Harvested the first squash today, it looked very nice. High winds really did a number on the plant and it looks pretty sad, I hope I can save it as there is a lot of fruit on it and I don't have a lot of back-up plants for that one in the garden...

The cucumbers are now loaded with 2" cucumbers. My wife's nurse was here today and she saw my tomatoes out the windows, she had never seen 7' tall tomatoes before... then she asked the wife what's in the high baskets, when the wife told her cucumbers the poor gal almost lost it....

I did read about topping the tomatoes. I may have to start topping or start training the best plants to grow horizontal next to the cucumbers.
 
My tomatoes are short and wide, but am finally getting green tomatoes on them. I'm terrible with tomatoes, I may stake them a bit, but don't really care if they bush out. Planted early girl (hybrid), a cherry (heirloom), and a rutgers (heirloom). I think I planted about 50 last count, and 3 didn't make it so oh well. Today was picking more elephant kale and chopping up that for the freezer. Am out of freezer space, so alot will be going in the dehydrator. Picked a couple more yellow squash, and a small bowl of snap peas. Managed to scrounge some lettuce for our salad tonight. It's in the 90's here.
 
That's a bummer, elkhound.
In New Mexico, we planted wheat grass all around our garden that the rabbits would eat, get full enough, and lay off the garden. Here, birds were eating my strawberries, so I hung a suet feeder, and a seed feeder, and they've laid off. I had some luck baiting the metal box traps outside in the chicken runs. But if you open them, the mice jump out...unless you submerge the whole trap in a bucket of water first
 
Last night a storm came through, lots of thunder, I was pooped and went back to sleep. This morning everything was watered. The squash plant bounced back a little, I'm glad, wife loves those things.

I think I am going to have to feed the hanging cucumber plants, one plant has 8 little cucumbers hanging down, that has got to take a lot nutrients.

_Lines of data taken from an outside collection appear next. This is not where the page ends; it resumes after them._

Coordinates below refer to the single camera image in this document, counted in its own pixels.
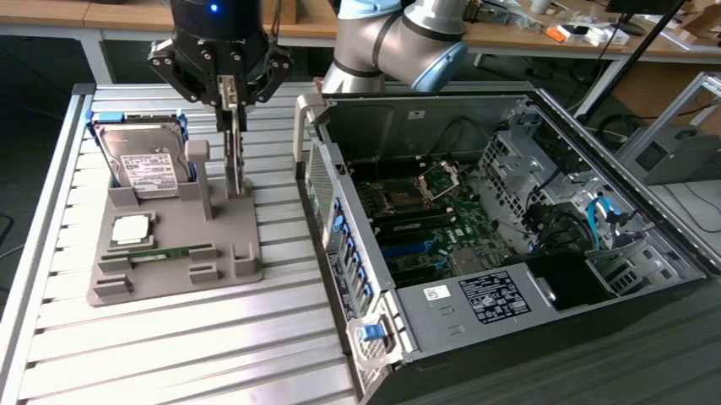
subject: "black floor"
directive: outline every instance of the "black floor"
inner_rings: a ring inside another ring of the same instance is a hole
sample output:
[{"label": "black floor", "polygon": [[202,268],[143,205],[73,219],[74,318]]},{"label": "black floor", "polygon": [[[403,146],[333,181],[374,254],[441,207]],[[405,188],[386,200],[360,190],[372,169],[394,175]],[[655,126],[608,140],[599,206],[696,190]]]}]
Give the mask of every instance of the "black floor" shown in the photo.
[{"label": "black floor", "polygon": [[[149,43],[107,41],[106,47],[118,83],[161,81],[146,66]],[[297,48],[294,54],[297,68],[292,80],[309,81],[313,76],[322,76],[333,50]],[[572,76],[588,76],[595,66],[595,61],[495,56],[487,58],[483,68],[472,62],[469,56],[456,80],[529,80],[547,88],[564,105],[573,105],[588,92],[588,84],[580,84]],[[537,71],[529,75],[532,65]],[[15,220],[0,256],[26,242],[69,93],[75,83],[89,82],[93,74],[78,41],[0,37],[0,213]],[[624,106],[609,100],[596,119],[620,111],[627,112]],[[0,233],[6,223],[0,219]],[[0,289],[11,286],[19,253],[0,259]],[[0,292],[0,303],[5,295]]]}]

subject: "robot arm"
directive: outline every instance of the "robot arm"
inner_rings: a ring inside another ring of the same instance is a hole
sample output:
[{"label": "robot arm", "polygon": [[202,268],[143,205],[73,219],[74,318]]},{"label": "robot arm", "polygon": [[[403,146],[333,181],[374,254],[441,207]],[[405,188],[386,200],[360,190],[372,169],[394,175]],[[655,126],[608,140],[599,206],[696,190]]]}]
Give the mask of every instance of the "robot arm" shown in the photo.
[{"label": "robot arm", "polygon": [[264,31],[261,2],[172,0],[173,38],[155,43],[149,55],[151,68],[178,93],[216,108],[232,195],[242,193],[246,109],[272,98],[293,67],[290,52]]},{"label": "robot arm", "polygon": [[467,0],[344,0],[334,64],[324,93],[384,90],[385,74],[412,89],[439,91],[465,60]]}]

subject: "aluminum table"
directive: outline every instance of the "aluminum table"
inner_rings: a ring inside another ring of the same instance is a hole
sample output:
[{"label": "aluminum table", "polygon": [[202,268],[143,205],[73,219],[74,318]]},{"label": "aluminum table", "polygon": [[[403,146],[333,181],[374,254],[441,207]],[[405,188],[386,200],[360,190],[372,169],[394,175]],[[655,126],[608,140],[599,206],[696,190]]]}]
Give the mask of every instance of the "aluminum table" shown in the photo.
[{"label": "aluminum table", "polygon": [[293,114],[312,84],[285,84],[249,115],[260,283],[93,308],[86,302],[110,172],[86,111],[189,117],[212,144],[214,113],[168,85],[77,86],[0,325],[3,405],[166,402],[356,404],[293,175]]}]

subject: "motherboard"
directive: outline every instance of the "motherboard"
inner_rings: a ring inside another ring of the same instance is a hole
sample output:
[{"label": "motherboard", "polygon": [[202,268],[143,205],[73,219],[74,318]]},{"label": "motherboard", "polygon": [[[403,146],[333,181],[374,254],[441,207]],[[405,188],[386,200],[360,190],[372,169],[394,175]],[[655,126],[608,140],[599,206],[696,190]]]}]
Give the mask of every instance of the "motherboard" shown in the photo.
[{"label": "motherboard", "polygon": [[475,178],[452,162],[419,176],[356,183],[397,287],[501,266],[515,254],[473,193]]}]

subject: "warning label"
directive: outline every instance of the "warning label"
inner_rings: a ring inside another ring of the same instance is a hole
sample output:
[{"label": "warning label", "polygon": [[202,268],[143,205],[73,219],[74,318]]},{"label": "warning label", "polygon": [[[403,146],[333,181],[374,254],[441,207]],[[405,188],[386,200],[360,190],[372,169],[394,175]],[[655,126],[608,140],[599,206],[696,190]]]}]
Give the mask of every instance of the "warning label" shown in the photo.
[{"label": "warning label", "polygon": [[157,192],[178,188],[170,154],[126,154],[121,159],[135,191]]},{"label": "warning label", "polygon": [[481,323],[495,323],[531,312],[509,273],[489,274],[459,283]]}]

I have been fighting weeds in my walking areas, those itchy vines are included, so last night I gave them a shower with ground clear, because my plants don't make contact I'm not too worried about be Environmentally Friendly....
 
I have been fighting the white butterflys and the little green caterpillars, I have decided that I want to make hoops for netting to keep them off my plants completely, the the hoops seem to be a little expensive..... Then I got to thinking about brake line, cost about $17 for 25 feet, can be bent easily and cut to my needed length. has a hole so you could stick it on pins (nails with the heads cut off) I figure if I went with 8'4" lengths I could get 3 tall hoops which would cover about an 8'X3' raised bed. I know I must be missing something... so I'm throwing this out so you can rain on my parade.... hopefully before I order another roll of brake line (I think I have half a roll left from when I put the engine in my truck, I know what do brakes have to do with the engine... don't get me started).
 
Okay, don’t laugh at this question. I have a bulb of elephant garlic. If I plant a few cloves, will I get elephant garlic or is it a sort of hybrid that won’t produce the same thing. 😔
Not laughing. Plant a clove and get a bulb of garlic. It can also seed which are little pea sized things that are sorta attached to the bulbs of garlic. If you leave those or plant them, they will grow garlic also.
 
I have been fighting the white butterflys and the little green caterpillars, I have decided that I want to make hoops for netting to keep them off my plants completely, the the hoops seem to be a little expensive..... Then I got to thinking about brake line, cost about $17 for 25 feet, can be bent easily and cut to my needed length. has a hole so you could stick it on pins (nails with the heads cut off) I figure if I went with 8'4" lengths I could get 3 tall hoops which would cover about an 8'X3' raised bed. I know I must be missing something... so I'm throwing this out so you can rain on my parade.... hopefully before I order another roll of brake line (I think I have half a roll left from when I put the engine in my truck, I know what do brakes have to do with the engine... don't get me started).
We have a friend who will see those little moths and say "There goes your garden. Might as well put it to bed." He said they are that awful to try to deal with.
 
Just so you know God does have a sense of humor. I mentioned above that I had to replant about half the pole beans. Ben suggested that the birds will eat the bean so I put up that catchy netting stuff that I always end up snagging. I've been watching and thought I saw them trying to pop up through the ground. Next day, they weren't there. I thought "great, it's probably mice or something." I came in and got more beans soaking. The next morning I put them in little starter cells figuring I will get them going inside then replant them. That evening I went out and watered, checked again. Low and behold the beans reappeared. Now if these sprout, I will have lots! of pole beans.
 
I have been fighting the white butterflys and the little green caterpillars, I have decided that I want to make hoops for netting to keep them off my plants completely, the the hoops seem to be a little expensive..... Then I got to thinking about brake line, cost about $17 for 25 feet, can be bent easily and cut to my needed length. has a hole so you could stick it on pins (nails with the heads cut off) I figure if I went with 8'4" lengths I could get 3 tall hoops which would cover about an 8'X3' raised bed. I know I must be missing something... so I'm throwing this out so you can rain on my parade.... hopefully before I order another roll of brake line (I think I have half a roll left from when I put the engine in my truck, I know what do brakes have to do with the engine... don't get me started).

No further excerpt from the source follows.